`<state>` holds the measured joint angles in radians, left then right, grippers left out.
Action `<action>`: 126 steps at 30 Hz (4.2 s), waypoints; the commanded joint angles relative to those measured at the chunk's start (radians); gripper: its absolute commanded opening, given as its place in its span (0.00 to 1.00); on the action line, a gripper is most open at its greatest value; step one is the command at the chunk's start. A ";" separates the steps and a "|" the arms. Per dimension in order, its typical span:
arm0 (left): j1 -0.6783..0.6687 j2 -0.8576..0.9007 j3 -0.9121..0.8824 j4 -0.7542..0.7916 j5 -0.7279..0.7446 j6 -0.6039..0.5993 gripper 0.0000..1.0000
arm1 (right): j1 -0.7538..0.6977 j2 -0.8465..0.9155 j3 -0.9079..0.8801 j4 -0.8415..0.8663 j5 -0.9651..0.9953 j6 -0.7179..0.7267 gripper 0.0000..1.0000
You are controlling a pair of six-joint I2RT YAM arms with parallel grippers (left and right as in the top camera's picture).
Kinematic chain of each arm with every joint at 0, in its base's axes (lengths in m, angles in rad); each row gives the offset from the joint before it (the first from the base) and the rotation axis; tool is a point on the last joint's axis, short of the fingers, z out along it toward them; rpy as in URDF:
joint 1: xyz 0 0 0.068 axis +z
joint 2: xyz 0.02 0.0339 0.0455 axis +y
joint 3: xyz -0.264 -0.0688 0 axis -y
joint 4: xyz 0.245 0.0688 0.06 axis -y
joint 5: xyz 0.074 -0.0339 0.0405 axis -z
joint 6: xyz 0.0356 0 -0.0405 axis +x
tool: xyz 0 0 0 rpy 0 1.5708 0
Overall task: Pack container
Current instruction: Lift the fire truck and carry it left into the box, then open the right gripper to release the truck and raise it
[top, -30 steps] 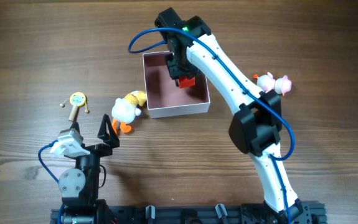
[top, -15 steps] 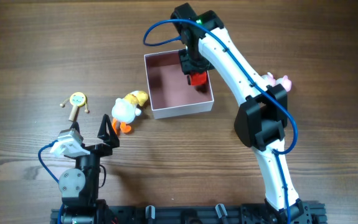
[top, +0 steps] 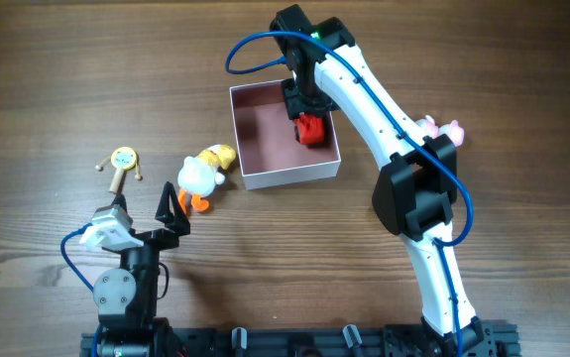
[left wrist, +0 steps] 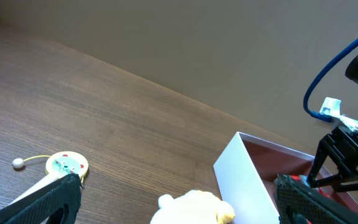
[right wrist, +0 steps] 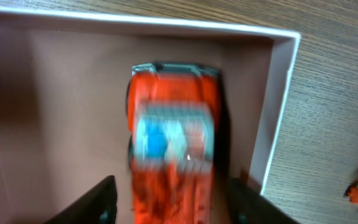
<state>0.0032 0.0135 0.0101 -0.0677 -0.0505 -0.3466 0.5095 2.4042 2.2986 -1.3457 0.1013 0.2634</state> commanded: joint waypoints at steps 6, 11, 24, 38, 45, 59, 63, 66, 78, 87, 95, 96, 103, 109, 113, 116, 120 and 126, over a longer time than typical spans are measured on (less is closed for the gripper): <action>0.007 -0.011 -0.005 -0.001 0.009 0.001 1.00 | 0.004 0.010 -0.002 0.016 -0.012 0.002 0.69; 0.007 -0.011 -0.005 -0.001 0.009 0.001 1.00 | 0.001 0.006 0.008 0.010 0.013 0.002 0.84; 0.007 -0.011 -0.005 -0.001 0.009 0.001 1.00 | -0.114 -0.082 0.169 -0.050 0.022 -0.039 0.89; 0.007 -0.011 -0.005 -0.001 0.009 0.001 1.00 | -0.143 -0.064 -0.054 -0.037 -0.009 -0.238 0.86; 0.007 -0.011 -0.005 -0.001 0.009 0.001 1.00 | -0.143 -0.064 -0.102 -0.019 -0.034 -0.238 0.71; 0.007 -0.011 -0.005 -0.001 0.009 0.001 1.00 | -0.142 -0.064 -0.102 0.004 -0.096 -0.224 0.18; 0.007 -0.011 -0.005 -0.001 0.009 0.002 1.00 | -0.142 -0.064 -0.102 0.008 -0.103 -0.182 0.11; 0.007 -0.011 -0.005 -0.001 0.009 0.001 1.00 | -0.142 -0.064 -0.102 0.010 -0.103 -0.182 0.09; 0.007 -0.011 -0.005 0.000 0.009 0.001 1.00 | -0.142 -0.064 -0.102 0.010 -0.107 -0.128 0.04; 0.007 -0.011 -0.005 -0.001 0.009 0.001 1.00 | -0.142 -0.064 -0.102 0.032 -0.122 -0.012 0.04; 0.007 -0.011 -0.005 -0.001 0.009 0.001 1.00 | -0.142 -0.064 -0.102 0.037 -0.122 0.080 0.04; 0.007 -0.011 -0.005 -0.001 0.009 0.001 1.00 | -0.142 -0.064 -0.102 0.038 -0.122 0.080 0.04; 0.007 -0.011 -0.005 0.000 0.009 0.001 1.00 | -0.142 -0.064 -0.102 0.036 -0.119 0.078 0.04; 0.007 -0.011 -0.005 -0.001 0.009 0.001 1.00 | -0.143 -0.064 -0.102 0.017 -0.025 0.068 0.04; 0.007 -0.011 -0.005 -0.001 0.009 0.001 1.00 | -0.143 -0.064 -0.102 0.016 -0.026 0.043 0.04; 0.007 -0.011 -0.005 -0.001 0.009 0.001 1.00 | -0.143 -0.064 -0.102 0.015 -0.018 0.025 0.04; 0.007 -0.011 -0.005 -0.001 0.009 0.001 1.00 | -0.143 -0.064 -0.102 0.013 -0.011 0.020 0.04; 0.007 -0.011 -0.005 -0.001 0.009 0.001 1.00 | -0.143 -0.064 -0.102 0.013 -0.012 -0.054 0.04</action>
<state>0.0032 0.0135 0.0101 -0.0677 -0.0505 -0.3466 0.3637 2.3455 2.2005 -1.3277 0.0586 0.2646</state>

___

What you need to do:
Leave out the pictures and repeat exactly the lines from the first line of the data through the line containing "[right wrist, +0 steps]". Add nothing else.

Expected answer:
`<state>` holds the measured joint angles in radians, left then right, grippers left out.
Action `<action>`: 126 steps at 30 Hz (4.2 s), waypoints; the commanded joint angles relative to those measured at the chunk's start (radians); gripper: its absolute commanded opening, given as its place in its span (0.00 to 1.00); on the action line, a gripper is most open at its greatest value; step one is the command at the chunk's start. A ";" separates the steps and a "|" the arms. Per dimension in order, its typical span:
arm0 (left): j1 -0.6783..0.6687 j2 -0.8576..0.9007 j3 -0.9121..0.8824 j4 -0.7542..0.7916 j5 -0.7279..0.7446 j6 -0.6039..0.5993 gripper 0.0000..1.0000
arm1 (right): j1 -0.7538..0.6977 j2 -0.8465..0.9155 j3 -0.9079..0.8801 j4 -0.8415..0.8663 j5 -0.9651..0.9953 j6 -0.7179..0.7267 gripper 0.0000..1.0000
You are controlling a pair of six-joint I2RT YAM arms with parallel grippers (left and right as in the top camera's picture).
Kinematic chain of each arm with every joint at 0, in its base's axes (lengths in m, angles in rad); each row gives the offset from the joint before it (the first from the base) and the rotation axis; tool is a point on the last joint's axis, short of the fingers, z out along it toward them; rpy as in URDF:
joint 1: xyz 0 0 0.068 axis +z
joint 2: xyz 0.02 0.0339 0.0455 axis +y
joint 3: xyz -0.264 -0.0688 0 axis -y
joint 4: xyz 0.245 0.0688 0.06 axis -y
joint 5: xyz 0.074 -0.0339 0.0405 axis -z
joint 6: xyz 0.0356 0 -0.0405 axis +x
tool: xyz 0 0 0 rpy 0 1.5708 0
Overall task: Pack container
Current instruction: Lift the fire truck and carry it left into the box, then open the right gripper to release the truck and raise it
[top, -30 steps] 
[top, -15 steps] 
[top, +0 steps] 
[left wrist, +0 steps] 
[right wrist, +0 steps] 

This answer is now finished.